Available data section start

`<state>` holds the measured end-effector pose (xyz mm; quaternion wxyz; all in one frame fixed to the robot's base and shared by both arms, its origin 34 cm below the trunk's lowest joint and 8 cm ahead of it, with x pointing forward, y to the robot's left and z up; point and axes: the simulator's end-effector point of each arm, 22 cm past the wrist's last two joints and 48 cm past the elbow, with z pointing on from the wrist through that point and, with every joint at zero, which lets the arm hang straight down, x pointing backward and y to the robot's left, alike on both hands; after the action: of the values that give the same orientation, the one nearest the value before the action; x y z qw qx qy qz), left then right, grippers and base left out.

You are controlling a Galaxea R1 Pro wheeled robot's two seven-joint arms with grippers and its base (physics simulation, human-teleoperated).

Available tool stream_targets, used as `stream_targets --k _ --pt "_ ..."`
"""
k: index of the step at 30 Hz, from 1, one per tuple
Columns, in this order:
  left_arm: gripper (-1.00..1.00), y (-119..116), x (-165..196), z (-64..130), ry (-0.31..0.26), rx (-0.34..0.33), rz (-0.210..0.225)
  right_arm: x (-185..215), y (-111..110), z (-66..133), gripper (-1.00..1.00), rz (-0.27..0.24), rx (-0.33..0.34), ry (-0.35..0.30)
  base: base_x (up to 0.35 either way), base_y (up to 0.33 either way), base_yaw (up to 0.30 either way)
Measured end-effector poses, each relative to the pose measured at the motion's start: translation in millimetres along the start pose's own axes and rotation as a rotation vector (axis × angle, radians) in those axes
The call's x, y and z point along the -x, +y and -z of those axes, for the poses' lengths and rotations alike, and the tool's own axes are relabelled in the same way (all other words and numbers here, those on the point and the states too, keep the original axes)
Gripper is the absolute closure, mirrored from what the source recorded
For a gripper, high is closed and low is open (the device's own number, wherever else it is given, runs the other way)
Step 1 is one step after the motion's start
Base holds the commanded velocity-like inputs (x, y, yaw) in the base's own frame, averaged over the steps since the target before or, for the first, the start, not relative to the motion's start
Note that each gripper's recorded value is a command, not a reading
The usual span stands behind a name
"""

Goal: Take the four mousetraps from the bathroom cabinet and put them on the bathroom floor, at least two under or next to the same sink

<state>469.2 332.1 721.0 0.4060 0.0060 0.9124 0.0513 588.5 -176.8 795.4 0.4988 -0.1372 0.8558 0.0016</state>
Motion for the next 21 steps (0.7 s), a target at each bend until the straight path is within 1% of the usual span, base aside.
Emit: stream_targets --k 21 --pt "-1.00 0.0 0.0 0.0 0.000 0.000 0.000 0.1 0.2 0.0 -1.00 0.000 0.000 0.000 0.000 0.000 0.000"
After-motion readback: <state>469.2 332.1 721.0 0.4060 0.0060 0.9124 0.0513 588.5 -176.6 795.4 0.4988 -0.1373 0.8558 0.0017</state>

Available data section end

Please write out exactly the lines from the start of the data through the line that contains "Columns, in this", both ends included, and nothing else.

`<state>` holds the measured end-effector pose (xyz mm; quaternion wxyz; all in one frame fixed to the robot's base and shared by both arms, its origin 34 cm below the trunk's lowest joint and 8 cm ahead of it, with x pointing forward, y to the robot's left and z up; point and axes: the simulator's end-effector point of each arm, 22 cm past the wrist's last two joints and 48 cm past the elbow, with z pointing on from the wrist through that point and, with every joint at zero, which lets the arm hang straight down, x pointing backward and y to the robot's left, alike on both hands; after the action: of the values that give the same orientation, the one nearest the value before the action; x y z qw qx qy qz), left then right, grippers and base left out.

You are controlling a Galaxea R1 Pro wheeled robot's two seven-joint arms with grippers and its base (physics simulation, human-teleoperated).

Available tool stream_targets, used as `stream_targets --k _ --pt "_ ..."`
"""
k: index of the step at 30 Hz, from 1, one per tuple
Columns, in this order:

The exercise was answered in full.